I have a bunch of zipped .csv files on an S3 repo. I’m using the excellent DataDeps to retrieve them. Next, I use the also excellent JuliaDB to loadtable the .csvs into tables, and then from there it’s processing etc etc etc.
It occurred to me that I could define a new post_fetch_method method for DataDeps, that
retrieves the zipped file from the S3 repo, unpacks it
loadtables the .csvs to tables
saves those tables in binary format with JuliaDB.save
and deletes the downloaded zipped file and the inflated .csv files.
But all the inflated files and everything else, including the folder in ~/.julia/datadeps/ gets deleted…
Anyone with some bright ideas?
BTW, the reason I don’t keep the information in binary from the get-go and insist on having it online as a .csv text file is just for compatibility.
So quick!!! Thanks, gonna check out DataDepsPaths. Here’s the code (redacted some of the sensitive stuff):
using DataDeps, JuliaDB, UUIDs, Dates
function csv2db(f)
# unpack
DataDeps.unpack(f)
repo = datadep"database"
# load the csv file into a JuliaDB.table
data = loadtable(joinpath(repo, "data.csv"), indexcols = [1])
# convert some column types
data = setcol(data, :col1 => :col1 => UUID, :col2 => :col2 => Nanosecond)

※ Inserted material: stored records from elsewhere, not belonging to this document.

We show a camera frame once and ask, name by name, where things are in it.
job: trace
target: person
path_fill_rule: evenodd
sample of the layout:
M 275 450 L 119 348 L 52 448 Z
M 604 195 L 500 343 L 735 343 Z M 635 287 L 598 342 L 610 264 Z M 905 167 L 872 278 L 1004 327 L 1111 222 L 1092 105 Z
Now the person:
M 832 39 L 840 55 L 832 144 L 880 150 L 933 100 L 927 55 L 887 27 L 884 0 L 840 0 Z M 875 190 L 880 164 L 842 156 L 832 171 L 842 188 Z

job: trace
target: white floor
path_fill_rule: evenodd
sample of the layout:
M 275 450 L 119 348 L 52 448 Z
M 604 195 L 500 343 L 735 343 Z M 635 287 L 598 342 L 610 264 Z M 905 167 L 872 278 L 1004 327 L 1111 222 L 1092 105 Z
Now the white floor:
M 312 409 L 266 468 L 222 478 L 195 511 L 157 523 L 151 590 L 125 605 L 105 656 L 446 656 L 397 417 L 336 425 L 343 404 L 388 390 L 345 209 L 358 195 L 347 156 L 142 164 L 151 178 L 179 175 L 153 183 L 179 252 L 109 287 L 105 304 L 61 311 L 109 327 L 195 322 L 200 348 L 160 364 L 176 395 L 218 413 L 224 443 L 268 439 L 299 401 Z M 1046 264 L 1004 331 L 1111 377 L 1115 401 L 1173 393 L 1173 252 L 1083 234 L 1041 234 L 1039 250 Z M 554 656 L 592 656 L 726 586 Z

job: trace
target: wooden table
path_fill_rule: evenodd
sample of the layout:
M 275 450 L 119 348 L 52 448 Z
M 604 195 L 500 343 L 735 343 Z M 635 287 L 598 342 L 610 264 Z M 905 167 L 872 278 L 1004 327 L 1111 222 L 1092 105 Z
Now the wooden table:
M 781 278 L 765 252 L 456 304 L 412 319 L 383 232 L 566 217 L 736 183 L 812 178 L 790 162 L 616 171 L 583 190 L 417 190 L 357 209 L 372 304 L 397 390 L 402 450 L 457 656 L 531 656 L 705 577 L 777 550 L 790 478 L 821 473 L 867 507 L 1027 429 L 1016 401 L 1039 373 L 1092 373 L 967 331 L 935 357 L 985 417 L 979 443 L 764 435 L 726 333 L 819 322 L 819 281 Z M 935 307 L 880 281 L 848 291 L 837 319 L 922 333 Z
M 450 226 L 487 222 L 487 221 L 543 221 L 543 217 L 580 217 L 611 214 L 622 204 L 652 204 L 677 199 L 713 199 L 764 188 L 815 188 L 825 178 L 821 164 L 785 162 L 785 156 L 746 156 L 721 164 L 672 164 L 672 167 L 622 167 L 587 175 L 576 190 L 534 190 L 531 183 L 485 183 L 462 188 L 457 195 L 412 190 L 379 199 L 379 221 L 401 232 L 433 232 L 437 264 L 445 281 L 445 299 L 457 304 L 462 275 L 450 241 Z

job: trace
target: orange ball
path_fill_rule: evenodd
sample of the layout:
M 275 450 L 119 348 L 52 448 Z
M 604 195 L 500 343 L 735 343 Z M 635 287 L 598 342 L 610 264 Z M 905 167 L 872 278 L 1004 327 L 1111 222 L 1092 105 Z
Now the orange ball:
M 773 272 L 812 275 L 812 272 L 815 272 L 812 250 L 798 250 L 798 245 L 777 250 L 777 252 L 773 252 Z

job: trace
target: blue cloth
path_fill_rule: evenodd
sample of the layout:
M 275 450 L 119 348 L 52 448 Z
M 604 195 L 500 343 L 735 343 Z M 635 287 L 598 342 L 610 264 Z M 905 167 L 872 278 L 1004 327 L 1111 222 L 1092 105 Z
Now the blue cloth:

# save the table to binary
save(data, joinpath(repo, "data.jldb"))
# remove the csv file
rm(joinpath(repo, "data.csv"))
end
register(DataDep("database", "the database", "https://s3.address/database.zip", post_fetch_method = csv2db))
That looks fine to me. unpack takes an argument as to if to delete the archive (default true).
But that is fine as you want to.
Also the post_fetch_method is executed from the DataDep’s directory so the joinpath stuff isn’t needed.
So the following should be the same.
function csv2db(f)
# unpack
DataDeps.unpack(f)
# load the csv file into a JuliaDB.table
data = loadtable("data.csv", indexcols = [1])
# convert some column types
data = setcol(data, :col1 => :col1 => UUID, :col2 => :col2 => Nanosecond)
# save the table to binary
save(data, "data.jldb")
# remove the csv file
rm("data.csv")
end
using DataDeps, JuliaDB, UUIDs, Dates
function csv2db(f)
# unpack
DataDeps.unpack(f)
# load the csv file into a JuliaDB.table
data = loadtable("database.csv", indexcols = [1])
# convert some column types
data = setcol(data, :uuid => :uuid => UUID, :ns => :ns => Nanosecond)
# save the table to binary
save(data, "database.jldb")
# remove the csv file
rm("database.csv")
end
register(DataDep("database", "the database", "https://s3.eu-central-1.amazonaws.com/vision-group-file-sharing/Fun%20Stuff/database.zip", post_fetch_method = csv2db))
datadep"database"
So I am not sure what exactly isn’t working in the real one. The only two differences between the MWE and the real deal are 1) using @eval to save all the tables, 2) removing a whole folder that contains many .csvs:
for x in (:videofile, :video, :interval, :poi, :board, :calibration, :run, :experiment, :pixel_coord)
@eval save($x, $("$x.jldb"))
rm("$x.csv")
end
rm("pixel", recursive = true)
OK, I found what I was doing wrong. Totally irrelevant to DataDeps. Sorry for the noise and thanks for the help!!!
For the intrested, in:
I’m saving the pixel_coord table in the for-loop, but I’m also attempting to rm the pixel_coordcsv file, which doesn’t exist (those are all in a pixel directory - which I later remove recursively).